Like many other popular Haitian bands, T-Vice plots its touring schedule according to the migratory path of the Haitian immigrants known as dyasporas. A Kreyol variation on the word "diaspora," which comes from the Latin root meaning a scattering of seeds, the term is used somewhat mockingly by Haitians on the island to describe those who live in the far-flung exile communities of Miami, New York, Boston, Montreal, and Paris. "You can tell the dyasporas by their language," Roberto explains. "They speak English. They always have lots of jewelry on them. They have American money and they always party a lot. Haitian natives don't go out as much."

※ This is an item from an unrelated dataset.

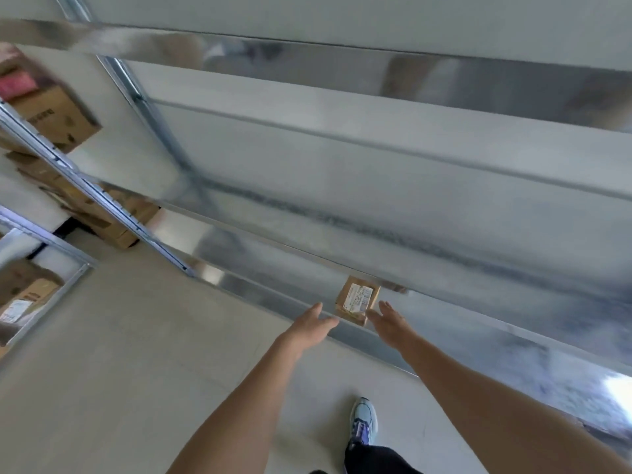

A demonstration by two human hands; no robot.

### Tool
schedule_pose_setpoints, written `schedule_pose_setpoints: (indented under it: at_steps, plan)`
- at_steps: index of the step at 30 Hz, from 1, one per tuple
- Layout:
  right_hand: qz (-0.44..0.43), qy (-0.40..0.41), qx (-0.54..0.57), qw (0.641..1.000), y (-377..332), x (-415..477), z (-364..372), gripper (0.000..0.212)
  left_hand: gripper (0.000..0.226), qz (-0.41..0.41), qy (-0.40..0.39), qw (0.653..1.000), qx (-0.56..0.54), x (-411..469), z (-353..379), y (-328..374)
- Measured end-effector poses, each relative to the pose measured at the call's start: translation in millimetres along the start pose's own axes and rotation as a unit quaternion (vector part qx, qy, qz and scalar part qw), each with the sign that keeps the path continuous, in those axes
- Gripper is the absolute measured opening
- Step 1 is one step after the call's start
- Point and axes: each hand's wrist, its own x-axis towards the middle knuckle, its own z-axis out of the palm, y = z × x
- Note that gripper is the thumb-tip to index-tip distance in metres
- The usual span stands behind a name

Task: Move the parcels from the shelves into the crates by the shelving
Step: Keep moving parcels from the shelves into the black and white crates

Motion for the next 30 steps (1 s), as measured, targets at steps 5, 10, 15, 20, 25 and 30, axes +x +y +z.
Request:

Thousands of these immigrants come back home to Haiti during three seasons each year: for the feast-day parties in late summer, for the Christmas holidays, and for Carnival in the spring. Their return, flush with dollars, draws back not only the bands that have left the island in search of more lucrative contracts but also the island public, which in large part stays away from clubs and concerts the rest of the year. "The people living in Haiti," says Martino, "once they know the dyasporas are going to come, they come out, too."
Despite his fluid English, affluent appearance, and Kendall residence, Martino resists the suggestion that he might be a dyaspora himself. "No, no," he protests, "I don't plan on living here; I'm just on tour. I'm Haitian. I was born in Haiti. I was raised in the 'hood in Haiti."

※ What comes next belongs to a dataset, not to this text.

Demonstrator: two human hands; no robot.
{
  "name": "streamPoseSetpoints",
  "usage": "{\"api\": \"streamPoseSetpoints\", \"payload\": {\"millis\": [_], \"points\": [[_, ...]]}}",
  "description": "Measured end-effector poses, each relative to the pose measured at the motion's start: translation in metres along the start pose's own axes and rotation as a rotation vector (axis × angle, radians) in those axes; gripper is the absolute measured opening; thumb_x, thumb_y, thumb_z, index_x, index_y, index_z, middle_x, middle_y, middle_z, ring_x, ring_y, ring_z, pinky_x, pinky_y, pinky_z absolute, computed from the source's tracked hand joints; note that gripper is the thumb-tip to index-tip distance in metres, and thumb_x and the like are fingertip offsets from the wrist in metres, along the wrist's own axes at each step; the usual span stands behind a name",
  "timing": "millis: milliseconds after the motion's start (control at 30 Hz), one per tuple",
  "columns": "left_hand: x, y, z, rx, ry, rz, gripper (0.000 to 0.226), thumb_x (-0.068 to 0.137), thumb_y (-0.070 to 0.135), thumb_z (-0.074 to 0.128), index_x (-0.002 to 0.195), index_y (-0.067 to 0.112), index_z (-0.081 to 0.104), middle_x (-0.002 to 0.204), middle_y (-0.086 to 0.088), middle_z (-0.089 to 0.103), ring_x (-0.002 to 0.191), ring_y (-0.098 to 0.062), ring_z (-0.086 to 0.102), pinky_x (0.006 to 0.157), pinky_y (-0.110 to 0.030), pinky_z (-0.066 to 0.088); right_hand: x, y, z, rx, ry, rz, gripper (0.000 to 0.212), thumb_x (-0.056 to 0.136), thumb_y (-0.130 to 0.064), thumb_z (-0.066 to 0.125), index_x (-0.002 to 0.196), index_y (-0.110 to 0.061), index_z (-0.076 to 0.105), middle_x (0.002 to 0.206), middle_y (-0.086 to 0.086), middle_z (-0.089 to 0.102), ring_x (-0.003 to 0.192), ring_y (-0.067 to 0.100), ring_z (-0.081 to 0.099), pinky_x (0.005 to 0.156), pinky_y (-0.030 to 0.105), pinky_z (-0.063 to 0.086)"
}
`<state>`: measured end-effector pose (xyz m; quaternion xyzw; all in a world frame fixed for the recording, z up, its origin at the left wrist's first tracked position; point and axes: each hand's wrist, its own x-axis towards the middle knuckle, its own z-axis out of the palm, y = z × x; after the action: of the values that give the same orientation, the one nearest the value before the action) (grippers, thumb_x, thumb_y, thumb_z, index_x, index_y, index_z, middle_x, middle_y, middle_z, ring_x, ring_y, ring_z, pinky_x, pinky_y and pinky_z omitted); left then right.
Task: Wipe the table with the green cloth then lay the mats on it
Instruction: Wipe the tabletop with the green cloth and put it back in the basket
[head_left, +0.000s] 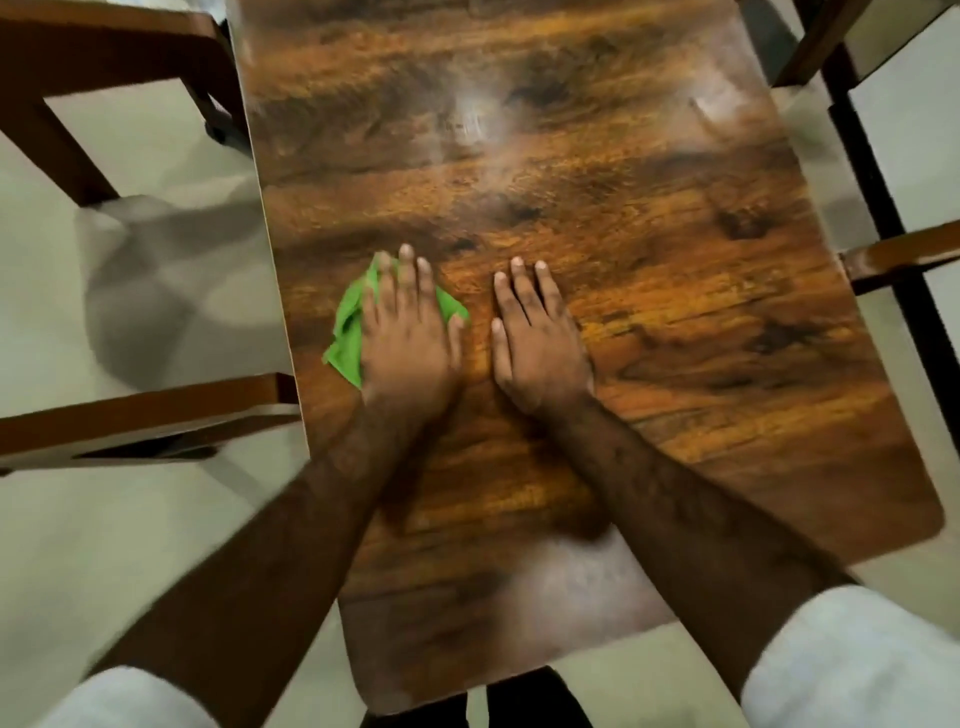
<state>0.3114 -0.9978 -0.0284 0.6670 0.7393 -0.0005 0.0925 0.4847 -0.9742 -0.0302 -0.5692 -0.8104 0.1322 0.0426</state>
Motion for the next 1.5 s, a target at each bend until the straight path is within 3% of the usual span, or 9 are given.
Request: {"api": "streamPoseSetpoints", "payload": {"millis": [200,367,433,600,767,967,1200,1333,1500], "points": [[-0.139,0.062,0.033,-0.069,-0.008,0.195,0.081,0.112,0.050,0.040,0.174,0.004,0.014,0.184,-0.018,0.001,0.171,-0.036,-0.003,0.135,-0.059,0.012,-0.007,0.009,-0.006,0.332,0.072,0.043,0.062,0.115,-0.039,0.030,0.163,-0.007,0.051,0.174,0.011,0.043,0.168,0.029,0.025,0.135,0.046,0.025],[-0.134,0.023,-0.011,-0.606,0.072,0.092,0.081,0.103,0.013,0.046,0.175,0.008,0.010,0.185,-0.007,-0.002,0.172,-0.023,-0.003,0.138,-0.053,-0.007,-0.066,-0.021,-0.012,0.229,-0.017,-0.011,0.061,0.114,-0.043,0.032,0.163,-0.013,0.053,0.174,0.008,0.043,0.165,0.029,0.032,0.133,0.050,0.028],[-0.129,-0.017,-0.015,-0.437,0.179,-0.015,0.077,0.099,0.013,0.042,0.174,0.007,0.023,0.184,-0.008,0.013,0.171,-0.025,0.009,0.138,-0.052,0.001,-0.101,-0.049,-0.004,0.189,-0.011,-0.027,0.062,0.112,-0.046,0.039,0.165,-0.015,0.050,0.177,0.007,0.039,0.166,0.032,0.028,0.129,0.053,0.029],[-0.127,-0.056,0.012,-0.332,0.046,-0.093,0.068,0.114,0.043,0.029,0.172,0.007,0.030,0.183,-0.009,0.018,0.170,-0.028,0.011,0.138,-0.052,0.009,-0.166,-0.098,0.025,0.096,-0.099,-0.098,0.077,0.108,-0.054,0.045,0.175,-0.020,0.028,0.186,0.007,0.004,0.172,0.035,-0.007,0.134,0.058,0.016],[-0.127,-0.054,0.013,-0.311,0.067,-0.096,0.069,0.116,0.047,0.025,0.172,0.007,0.029,0.183,-0.007,0.017,0.171,-0.024,0.009,0.138,-0.051,0.009,-0.227,-0.046,0.035,0.041,-0.067,-0.217,0.069,0.112,-0.059,0.044,0.175,-0.035,0.027,0.186,0.000,0.012,0.172,0.034,0.003,0.127,0.058,0.032],[-0.128,-0.051,0.017,-0.243,0.058,-0.095,0.074,0.115,0.053,0.025,0.173,0.007,0.026,0.184,-0.008,0.016,0.171,-0.026,0.009,0.138,-0.048,0.008,-0.257,0.091,-0.001,-0.084,-0.091,0.189,0.066,0.111,-0.068,0.022,0.173,-0.053,0.002,0.186,-0.006,-0.009,0.170,0.043,-0.009,0.126,0.073,0.021],[-0.126,-0.053,0.017,-0.183,0.027,-0.100,0.094,0.106,0.074,0.030,0.176,0.013,0.015,0.184,-0.004,0.006,0.171,-0.024,0.001,0.138,-0.045,0.004,-0.266,0.209,-0.041,0.015,-0.006,0.631,0.071,0.107,-0.066,0.019,0.174,-0.047,0.017,0.186,0.005,0.010,0.168,0.048,0.004,0.127,0.077,0.023],[-0.124,-0.051,0.020,-0.197,0.015,-0.111,0.099,0.102,0.078,0.025,0.175,0.012,0.016,0.184,-0.003,0.003,0.170,-0.020,-0.003,0.138,-0.044,0.002,-0.249,0.144,-0.015,0.052,0.016,0.630,0.071,0.107,-0.058,0.027,0.175,-0.037,0.024,0.184,0.014,0.016,0.166,0.053,0.007,0.125,0.077,0.028],[-0.123,-0.055,0.023,-0.213,0.016,-0.102,0.102,0.100,0.080,0.025,0.175,0.010,0.020,0.184,-0.002,0.005,0.170,-0.020,-0.001,0.138,-0.044,0.002,-0.257,-0.029,0.040,0.081,-0.020,0.130,0.069,0.097,-0.057,0.054,0.163,-0.035,0.054,0.176,0.010,0.039,0.161,0.053,0.030,0.119,0.063,0.037]]}}
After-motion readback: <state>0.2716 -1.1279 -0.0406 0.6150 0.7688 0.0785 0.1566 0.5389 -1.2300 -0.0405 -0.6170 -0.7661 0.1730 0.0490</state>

The tony homes in Petionville, Martino's "'hood" back on the island, are a world of luxury apart from the troubled streets where most of his countrymen reside, however. It was in these well-heeled households that compas music got its start in the late 1960s as the frivolous expression of middle-class concerns -- a sharp contrast to the violence suffered throughout the nation at the time under dictator François Duvalier.
Although early compas bands studiously tried to avoid politics, musical competition still could turn ugly. Roberto's father, respected guitarist and compas pioneer Robert Martino, played for Scorpio, whose rivalry with D.P. Express ushered in an era known as kompa vyolans, the time of compas violence.
In the early 1980s, the elder Martino moved to Miami, where he formed Top Vice, borrowing for his band's name the notoriety bestowed on his new city by the television show Miami Vice. Martino's two sons visited him in South Florida for a month at a time during the summers of the 1980s and early 1990s, sitting in sometimes at his gigs with a tiny guitar and keyboards. In 1992, while just sixteen and thirteen years old, the brothers formed their own Petionville neighborhood band and performed at their first Carnival. Fans of their father in the crowd thought the boys looked like a miniature version of Top Vice and gave them the name "T-Vice" because the word ti in Kreyol means "little."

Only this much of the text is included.